Robin Rombach
Last reviewed
Jun 5, 2026
Sources
18 citations
Review status
Source-backed
Revision
v2 · 2,289 words
Improve this article
Add missing citations, update stale details, or suggest a clearer explanation.
Last reviewed
Jun 5, 2026
Sources
18 citations
Review status
Source-backed
Revision
v2 · 2,289 words
Add missing citations, update stale details, or suggest a clearer explanation.
Robin Rombach is a German computer scientist and entrepreneur best known as the lead author of the latent diffusion models paper that underpins Stable Diffusion, and as the co-founder and chief executive of Black Forest Labs, the company behind the FLUX family of image-generation models. [1][2] He developed the core latent diffusion architecture in the CompVis research group while completing his doctorate, helped commercialize it during a period as a research director at Stability AI, and in 2024 left to start his own lab. [2][3]
Rombach's work sits at the center of the open generative-image boom of the 2020s. The latent diffusion approach he led made high-resolution text-to-image synthesis cheap enough to run on consumer hardware, and its public release as Stable Diffusion in August 2022 put that capability in the hands of millions of users. [4] His Google Scholar profile, which lists Black Forest Labs as his affiliation, records on the order of 59,000 citations, an h-index of 31, and a single most-cited paper, the latent diffusion models work, with more than 34,000 citations. [5]
After Stable Diffusion, Rombach co-authored several of the most influential follow-on papers in the field, including SDXL and Stable Video Diffusion, before founding Black Forest Labs, which by late 2025 had raised more than $450 million and reached a valuation of $3.25 billion. [5][6]
Rombach studied physics at Heidelberg University, where he earned a master's degree (his studies there spanned roughly 2013 to 2020), before moving into computer science for his doctorate. [2][12] He completed his PhD at Ludwig Maximilian University of Munich (LMU Munich). [2] His doctoral work was carried out in the Computer Vision and Learning group, commonly known as CompVis, led by Björn Ommer; the group was originally based at Heidelberg University's Interdisciplinary Center for Scientific Computing (IWR) and relocated to LMU Munich, with Rombach's research team making the move in 2021. [2][7] Under Ommer's supervision he concentrated on making deep generative models more computationally efficient, a theme that runs through his later work. [3][7][12]

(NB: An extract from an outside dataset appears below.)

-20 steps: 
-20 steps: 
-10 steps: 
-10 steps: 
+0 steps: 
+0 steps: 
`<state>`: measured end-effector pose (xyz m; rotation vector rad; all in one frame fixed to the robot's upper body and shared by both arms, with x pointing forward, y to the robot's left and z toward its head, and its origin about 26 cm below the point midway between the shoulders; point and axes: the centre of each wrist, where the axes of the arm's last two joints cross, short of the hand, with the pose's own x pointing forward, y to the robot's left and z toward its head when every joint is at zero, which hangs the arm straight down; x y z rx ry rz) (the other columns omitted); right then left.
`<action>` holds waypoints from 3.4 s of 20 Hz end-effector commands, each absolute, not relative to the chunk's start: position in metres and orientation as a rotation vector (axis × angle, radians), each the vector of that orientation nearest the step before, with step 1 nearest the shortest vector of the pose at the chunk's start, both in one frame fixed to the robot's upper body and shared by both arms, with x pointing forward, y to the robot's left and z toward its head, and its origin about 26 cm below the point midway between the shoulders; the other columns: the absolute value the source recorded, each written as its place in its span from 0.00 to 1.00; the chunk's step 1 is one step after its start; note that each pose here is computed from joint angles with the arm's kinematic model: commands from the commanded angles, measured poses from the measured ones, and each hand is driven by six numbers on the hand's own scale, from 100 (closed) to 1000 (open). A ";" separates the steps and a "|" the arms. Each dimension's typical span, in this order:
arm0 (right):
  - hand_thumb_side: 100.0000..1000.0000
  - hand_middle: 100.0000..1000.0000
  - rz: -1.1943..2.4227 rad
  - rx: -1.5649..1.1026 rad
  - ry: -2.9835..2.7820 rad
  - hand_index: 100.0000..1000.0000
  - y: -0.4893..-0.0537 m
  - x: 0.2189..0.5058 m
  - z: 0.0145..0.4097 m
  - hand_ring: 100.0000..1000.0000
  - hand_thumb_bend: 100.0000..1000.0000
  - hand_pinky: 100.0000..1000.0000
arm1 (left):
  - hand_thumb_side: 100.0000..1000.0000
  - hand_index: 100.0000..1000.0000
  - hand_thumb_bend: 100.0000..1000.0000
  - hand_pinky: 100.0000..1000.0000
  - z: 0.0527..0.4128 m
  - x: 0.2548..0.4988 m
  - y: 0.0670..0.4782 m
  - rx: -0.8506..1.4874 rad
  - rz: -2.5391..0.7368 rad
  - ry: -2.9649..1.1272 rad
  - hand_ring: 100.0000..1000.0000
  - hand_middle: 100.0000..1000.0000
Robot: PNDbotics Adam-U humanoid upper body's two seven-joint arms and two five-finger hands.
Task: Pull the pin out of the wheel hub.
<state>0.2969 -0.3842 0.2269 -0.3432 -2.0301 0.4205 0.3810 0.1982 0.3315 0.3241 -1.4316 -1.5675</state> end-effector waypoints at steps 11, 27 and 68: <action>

Early papers from this period established Rombach's reputation in generative modeling. His 2021 paper "Taming Transformers for High-Resolution Image Synthesis," which introduced the VQGAN model, and the latent diffusion work that followed are among his most cited; on Google Scholar the VQGAN paper has accumulated more than 5,000 citations. [5] Taming Transformers paired a vector-quantized adversarial autoencoder with a transformer that modeled the resulting discrete latent codes, allowing transformers to be applied to high-resolution images for the first time at practical cost, and the compression idea it explored fed directly into the latent diffusion design. [5]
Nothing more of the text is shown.